Activity:
The line containing "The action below" marks the end: extract everything from the first line of the data through that line, exactly, with no pictures.

___ Data ___

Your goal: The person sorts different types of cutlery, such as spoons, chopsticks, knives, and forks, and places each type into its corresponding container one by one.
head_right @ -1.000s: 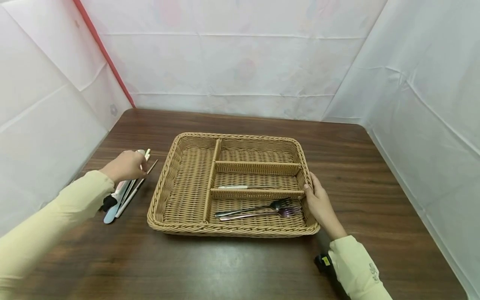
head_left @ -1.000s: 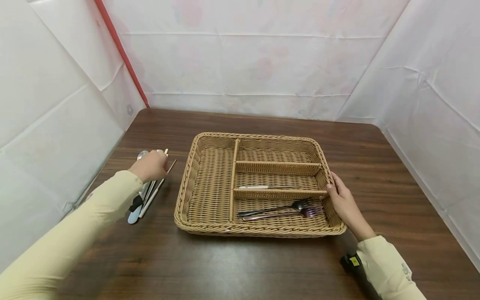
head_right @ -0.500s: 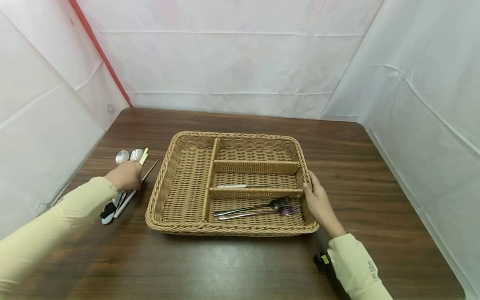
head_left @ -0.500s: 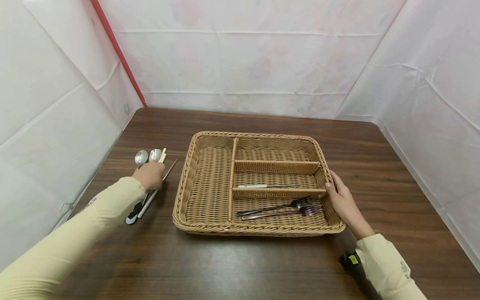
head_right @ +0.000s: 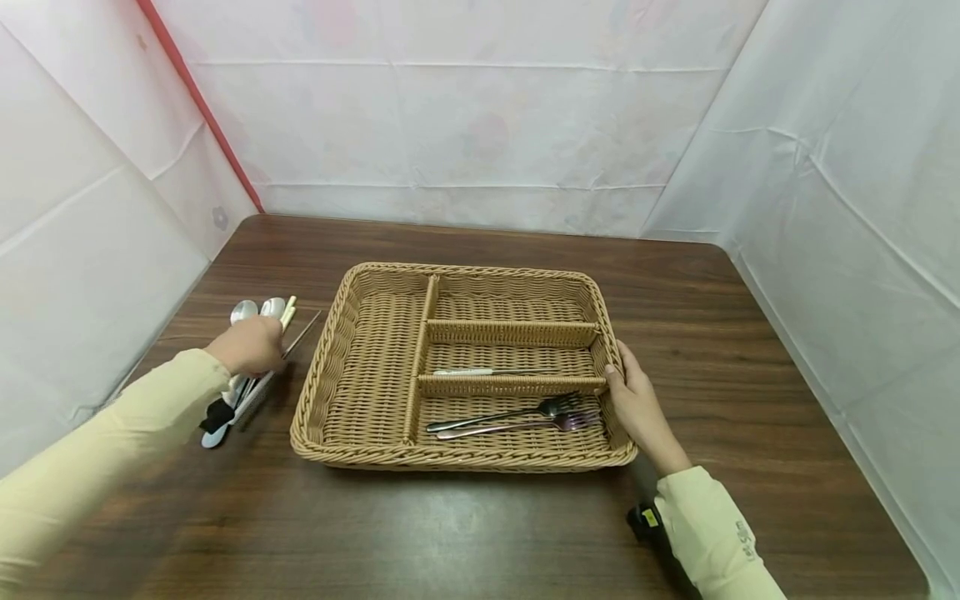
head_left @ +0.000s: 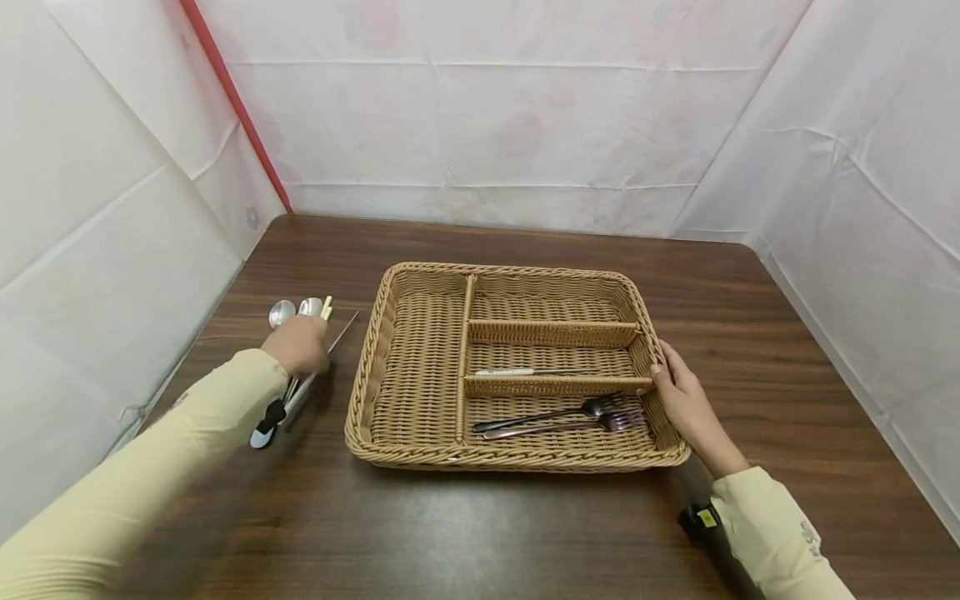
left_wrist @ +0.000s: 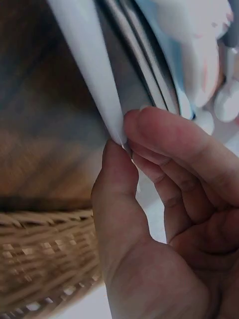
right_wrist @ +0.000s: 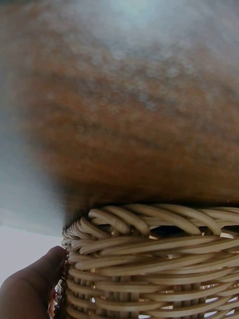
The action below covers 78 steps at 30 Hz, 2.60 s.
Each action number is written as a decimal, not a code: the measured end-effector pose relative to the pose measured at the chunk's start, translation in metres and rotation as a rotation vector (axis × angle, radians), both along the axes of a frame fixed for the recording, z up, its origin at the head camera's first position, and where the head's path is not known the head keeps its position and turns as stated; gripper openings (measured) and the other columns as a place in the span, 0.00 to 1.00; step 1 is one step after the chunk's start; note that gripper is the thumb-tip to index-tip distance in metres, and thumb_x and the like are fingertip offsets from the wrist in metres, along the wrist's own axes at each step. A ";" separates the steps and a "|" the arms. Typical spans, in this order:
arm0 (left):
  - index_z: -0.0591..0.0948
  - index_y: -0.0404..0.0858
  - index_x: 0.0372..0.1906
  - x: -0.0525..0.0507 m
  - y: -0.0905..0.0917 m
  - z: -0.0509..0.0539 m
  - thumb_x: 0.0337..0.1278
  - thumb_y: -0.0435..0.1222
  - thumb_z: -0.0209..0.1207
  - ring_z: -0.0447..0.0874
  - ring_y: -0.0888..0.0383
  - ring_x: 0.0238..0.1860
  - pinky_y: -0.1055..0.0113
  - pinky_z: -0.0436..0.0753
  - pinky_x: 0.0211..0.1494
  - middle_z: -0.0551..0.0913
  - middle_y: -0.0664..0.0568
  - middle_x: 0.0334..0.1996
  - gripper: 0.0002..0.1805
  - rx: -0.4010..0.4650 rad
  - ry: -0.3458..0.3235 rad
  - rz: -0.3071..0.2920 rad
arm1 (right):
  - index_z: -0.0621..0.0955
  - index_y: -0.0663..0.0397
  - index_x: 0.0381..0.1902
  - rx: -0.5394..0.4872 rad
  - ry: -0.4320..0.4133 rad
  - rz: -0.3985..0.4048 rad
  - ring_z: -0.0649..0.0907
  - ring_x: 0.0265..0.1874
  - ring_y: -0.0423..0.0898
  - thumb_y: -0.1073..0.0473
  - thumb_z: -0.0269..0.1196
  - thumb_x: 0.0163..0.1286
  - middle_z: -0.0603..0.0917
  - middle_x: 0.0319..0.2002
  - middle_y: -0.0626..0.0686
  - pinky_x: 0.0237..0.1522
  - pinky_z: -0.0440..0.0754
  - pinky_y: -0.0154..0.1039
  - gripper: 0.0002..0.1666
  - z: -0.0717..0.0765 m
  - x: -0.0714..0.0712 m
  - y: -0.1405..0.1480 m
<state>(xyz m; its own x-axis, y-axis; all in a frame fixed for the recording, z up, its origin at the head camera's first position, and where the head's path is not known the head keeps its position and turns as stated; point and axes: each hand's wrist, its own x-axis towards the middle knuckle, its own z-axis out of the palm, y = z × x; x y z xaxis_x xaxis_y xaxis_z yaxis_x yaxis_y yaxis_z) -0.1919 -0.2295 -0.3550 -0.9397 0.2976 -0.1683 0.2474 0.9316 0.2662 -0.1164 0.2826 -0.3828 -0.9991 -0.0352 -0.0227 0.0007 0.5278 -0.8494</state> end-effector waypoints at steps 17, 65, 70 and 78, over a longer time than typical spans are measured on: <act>0.80 0.34 0.22 -0.017 0.028 0.074 0.36 0.24 0.54 0.75 0.50 0.24 0.53 0.76 0.29 0.79 0.46 0.24 0.06 0.026 0.096 -0.043 | 0.45 0.64 0.74 -0.023 0.004 0.003 0.54 0.68 0.67 0.59 0.41 0.78 0.51 0.70 0.73 0.65 0.54 0.62 0.33 -0.001 0.000 0.000; 0.63 0.44 0.18 -0.026 0.263 0.067 0.56 0.20 0.48 0.54 0.61 0.20 0.69 0.60 0.25 0.60 0.57 0.15 0.19 -0.120 0.090 -0.559 | 0.47 0.67 0.73 -0.036 0.014 0.001 0.57 0.67 0.67 0.61 0.42 0.78 0.54 0.69 0.74 0.64 0.56 0.61 0.32 -0.006 -0.001 -0.009; 0.66 0.44 0.21 -0.028 0.268 0.060 0.59 0.22 0.48 0.57 0.61 0.21 0.69 0.61 0.25 0.64 0.56 0.18 0.16 -0.157 0.066 -0.569 | 0.49 0.68 0.73 -0.033 0.035 -0.002 0.57 0.67 0.66 0.62 0.43 0.78 0.55 0.68 0.73 0.66 0.54 0.59 0.31 -0.007 -0.001 -0.010; 0.59 0.45 0.18 -0.033 0.270 0.044 0.59 0.22 0.45 0.47 0.61 0.19 0.68 0.56 0.24 0.54 0.56 0.15 0.19 -0.153 0.046 -0.588 | 0.49 0.67 0.73 -0.042 0.039 0.004 0.58 0.67 0.65 0.63 0.43 0.78 0.56 0.68 0.73 0.66 0.54 0.58 0.31 -0.009 -0.002 -0.013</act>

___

Your response:
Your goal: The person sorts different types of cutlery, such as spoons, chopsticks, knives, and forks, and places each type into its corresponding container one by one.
head_right @ -1.000s: 
head_left @ -1.000s: 
head_right @ -0.500s: 
head_left @ -0.500s: 
head_right @ +0.000s: 
head_left @ +0.000s: 
left_wrist @ +0.000s: 
right_wrist @ +0.000s: 
The action below covers 78 steps at 30 Hz, 2.60 s.

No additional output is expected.